Acordei com a voz da aeromoça pedindo para os passageiros afivelarem o cinto de segurança. Levei alguns segundos para perceber onde estava e com o que sonhava, mas não me lembrei. Raramente lembrava dos meus sonhos, a não ser os poucos pesadelos que me sobressaltavam de noite. Levantei o encosto da poltrona e afivelei meu cinto. Passei a mão no rosto, na tentativa de melhorar o visual e acordar de verdade.
Depois foi a vez de ajeitar o cabelo, que é curto, preto e liso demais. Pela janela, avistei os arredores do aeroporto de Confins, cada vez se tornando maiores. Meu coração se encheu de alegria, sabendo que estava prestes a rever meu pai. Era domingo, final de fevereiro, as aulas começariam dali a uma semana. Com certeza ele estaria me esperando, embora eu tivesse insistido que poderia ir até a rodoviária e pegar o primeiro ônibus para Rio das Pitangas. Não, claro que não, respondeu ele.

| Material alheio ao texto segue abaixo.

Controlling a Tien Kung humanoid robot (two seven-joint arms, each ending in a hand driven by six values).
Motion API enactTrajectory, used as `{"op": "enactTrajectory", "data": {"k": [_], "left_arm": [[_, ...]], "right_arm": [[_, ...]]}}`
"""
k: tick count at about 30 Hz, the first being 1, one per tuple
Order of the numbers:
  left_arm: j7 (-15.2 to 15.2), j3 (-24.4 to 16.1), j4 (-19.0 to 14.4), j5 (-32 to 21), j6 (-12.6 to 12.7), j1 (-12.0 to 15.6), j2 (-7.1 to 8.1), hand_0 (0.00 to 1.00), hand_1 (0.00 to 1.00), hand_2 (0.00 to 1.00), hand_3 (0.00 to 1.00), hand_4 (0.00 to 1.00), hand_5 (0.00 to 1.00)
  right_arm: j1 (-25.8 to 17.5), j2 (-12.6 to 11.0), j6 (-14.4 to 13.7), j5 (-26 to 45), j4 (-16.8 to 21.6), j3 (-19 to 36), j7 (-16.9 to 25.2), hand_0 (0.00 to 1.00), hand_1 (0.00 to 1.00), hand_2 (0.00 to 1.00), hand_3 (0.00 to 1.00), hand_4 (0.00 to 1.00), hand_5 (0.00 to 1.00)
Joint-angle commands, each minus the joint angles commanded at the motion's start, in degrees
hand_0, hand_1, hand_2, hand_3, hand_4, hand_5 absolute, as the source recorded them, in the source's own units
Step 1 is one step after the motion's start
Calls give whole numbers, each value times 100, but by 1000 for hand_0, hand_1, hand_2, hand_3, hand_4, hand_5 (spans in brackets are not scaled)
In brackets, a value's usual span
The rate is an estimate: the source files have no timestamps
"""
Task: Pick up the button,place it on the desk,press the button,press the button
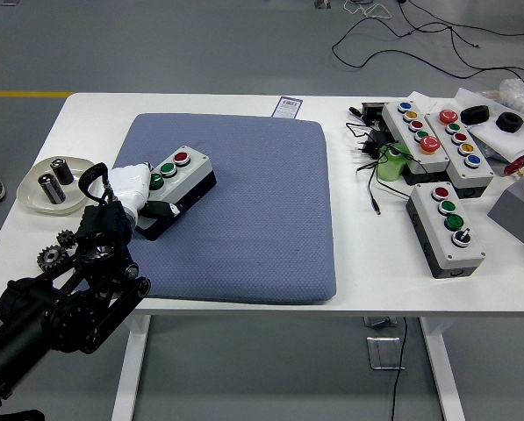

Eu já conhecia o velho, mas não custava tentar fazê-lo ficar na cidade me esperando. A aterrissagem foi menos tranquila do que eu gostaria, mas sem incidentes, o que agradeci em segredo. Voar não era comigo, mas um ônibus de Florianópolis a Belo Horizonte também não me animava muito, nem pegar o carro e ir sozinho. Era estrada e tempo demais esperando para encontrar minha mãe, que mora em um lugar maravilhoso, onde adoro passar minhas férias. Peguei minha bagagem e logo avistei meu pai ao sair pelo portão de desembarque. Demos um abraço e fomos para o carro sem que ele fizesse uma pergunta, mas eu sabia que elas surgiriam assim que deixássemos o aeroporto. Dito e feito! Meu pai ligou o carro, saiu da vaga e começou.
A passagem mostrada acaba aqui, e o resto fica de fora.